Je conserve pieusement, dans mes souvenirs d’enfant, des soirées passées avec mes grands-parents à écouter Raymond Devos à la télévision, qui nous disait, avec sa verve inimitable : « Une fois rien… C’est rien. Deux fois rien... ce n’est pas beaucoup. Mais trois fois rien ! Pour trois fois rien, on peut déjà acheter quelque chose... et pour pas cher ! » Je crois que ce sketch célèbre a été d’une certaine manière ma première occasion de réfléchir sur la valeur de la sobriété. Aujourd’hui, bien entendu, c’est en adulte que je feuillette avec vous ce numéro du Nouveau Messager qui fait beaucoup de place à ceux qui ne souhaitent s’encombrer que de peu de choses. « Soyons vigilants et soyons sobres », nous affirme l’apôtre Paul dans la première épître aux Thessaloniciens (5, verset 6). Un appel qui a marqué l’histoire du christianisme et du monachisme, et rencontre aujourd’hui nos inquiétudes climatiques, comme nous le rappelle très bien Adrien Labit. Une sobriété qui s’oppose à la ferveur consumériste de notre époque, et nous invite à faire des choix, pour, peut-être, entrer dans le royaume de Dieu mieux que ce chameau qui est resté coincé dans le chas de son aiguille. Car c’est bien là l’enjeu, comme nous le dit très justement Gwenaelle Brixius : « la vente des biens ne suffit pas, elle doit être suivie du geste du don et de celui de suivre Jésus ». Édith Wild nous le rappelle aussi dans le coin biblique : même le jeûne, forme ultime de la sobriété, n’est pas réellement une affaire de privation matérielle. « Le jeûne qui plaît au Seigneur, c’est celui qui prend soin de l’autre » et va « jeûner de la toute-puissance ». Le clown de mon enfance avait bien raison : la sobriété, c’est trois fois rien à offrir, qui fait toute la différence.
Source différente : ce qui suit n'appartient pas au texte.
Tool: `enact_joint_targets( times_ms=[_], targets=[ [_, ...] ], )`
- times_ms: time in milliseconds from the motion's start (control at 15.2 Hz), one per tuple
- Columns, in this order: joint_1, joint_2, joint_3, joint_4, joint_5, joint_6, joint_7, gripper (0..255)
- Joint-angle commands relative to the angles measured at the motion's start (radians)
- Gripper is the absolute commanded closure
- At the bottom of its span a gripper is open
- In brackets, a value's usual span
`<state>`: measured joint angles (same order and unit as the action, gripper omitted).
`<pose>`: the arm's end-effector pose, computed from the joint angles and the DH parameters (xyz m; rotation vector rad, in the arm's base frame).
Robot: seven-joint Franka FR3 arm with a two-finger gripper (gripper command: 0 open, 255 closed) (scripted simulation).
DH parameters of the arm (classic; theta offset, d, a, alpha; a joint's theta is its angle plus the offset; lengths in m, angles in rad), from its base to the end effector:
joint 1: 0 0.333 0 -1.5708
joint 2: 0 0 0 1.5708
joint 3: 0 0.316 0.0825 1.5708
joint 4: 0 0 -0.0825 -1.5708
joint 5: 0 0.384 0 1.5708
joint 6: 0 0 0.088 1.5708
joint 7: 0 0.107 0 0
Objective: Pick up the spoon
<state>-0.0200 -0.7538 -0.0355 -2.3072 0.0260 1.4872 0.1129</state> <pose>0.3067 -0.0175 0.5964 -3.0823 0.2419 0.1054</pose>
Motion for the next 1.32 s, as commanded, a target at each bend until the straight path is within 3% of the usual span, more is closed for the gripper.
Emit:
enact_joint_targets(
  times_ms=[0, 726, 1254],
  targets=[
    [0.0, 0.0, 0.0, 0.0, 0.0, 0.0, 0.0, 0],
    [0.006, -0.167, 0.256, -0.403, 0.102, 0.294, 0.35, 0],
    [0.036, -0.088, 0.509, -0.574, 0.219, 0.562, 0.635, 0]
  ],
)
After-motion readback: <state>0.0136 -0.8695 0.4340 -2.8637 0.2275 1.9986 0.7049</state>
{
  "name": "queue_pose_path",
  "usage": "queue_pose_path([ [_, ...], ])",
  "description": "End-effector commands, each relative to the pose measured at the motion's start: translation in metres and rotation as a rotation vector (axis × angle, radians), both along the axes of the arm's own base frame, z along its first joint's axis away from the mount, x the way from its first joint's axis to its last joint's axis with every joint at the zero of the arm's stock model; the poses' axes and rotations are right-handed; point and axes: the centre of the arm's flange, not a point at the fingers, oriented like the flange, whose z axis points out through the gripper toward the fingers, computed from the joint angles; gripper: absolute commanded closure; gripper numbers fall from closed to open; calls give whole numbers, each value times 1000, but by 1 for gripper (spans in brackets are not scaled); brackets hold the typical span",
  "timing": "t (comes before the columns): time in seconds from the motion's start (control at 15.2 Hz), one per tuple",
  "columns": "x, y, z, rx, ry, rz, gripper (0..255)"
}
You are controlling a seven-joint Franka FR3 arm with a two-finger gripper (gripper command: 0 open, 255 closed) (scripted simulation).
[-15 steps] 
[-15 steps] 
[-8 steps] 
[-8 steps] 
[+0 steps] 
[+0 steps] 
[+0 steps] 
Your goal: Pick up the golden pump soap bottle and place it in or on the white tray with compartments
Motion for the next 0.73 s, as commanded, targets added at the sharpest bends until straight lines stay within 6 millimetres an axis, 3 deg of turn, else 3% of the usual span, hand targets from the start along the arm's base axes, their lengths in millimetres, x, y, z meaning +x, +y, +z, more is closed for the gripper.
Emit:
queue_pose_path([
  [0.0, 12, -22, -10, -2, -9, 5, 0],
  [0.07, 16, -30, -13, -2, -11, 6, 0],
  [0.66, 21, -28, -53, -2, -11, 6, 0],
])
En feuilletant ce numéro, je me rends compte que cette sobriété, c’est lutter pour les conditions de vie des minorités. C’est préserver notre planète. C’est ouvrir un espace de sororité dans les paroisses. C’est se rassembler pour écouter des histoires. C’est le cœur même de la vie. Nous vous souhaitons un bel été de sobriété heureuse.
Pierre Marchant,
directeur du Messager
juillet-août 2026
Alors que nous bouclions ce numéro du Nouveau Messager, nous avons appris le décès d’Adrien Weber, à l’âge de 71 ans. Il y a quinze ans, lorsque le Messager a dû se transformer pour continuer son aventure, Adrien Weber, qui dirigeait l’imprimerie Valblor, a été là pour accompagner et soutenir la naissance du Nouveau Messager. Bien plus qu’un fournisseur, il a été un véritable partenaire, loyal et impliqué. Toute l’équipe, passée et présente, du Messager adresse à ses proches, et notamment à ses fils qui fabriquent encore aujourd’hui notre magazine, ses plus sincères condoléances et l’expression de notre reconnaissance.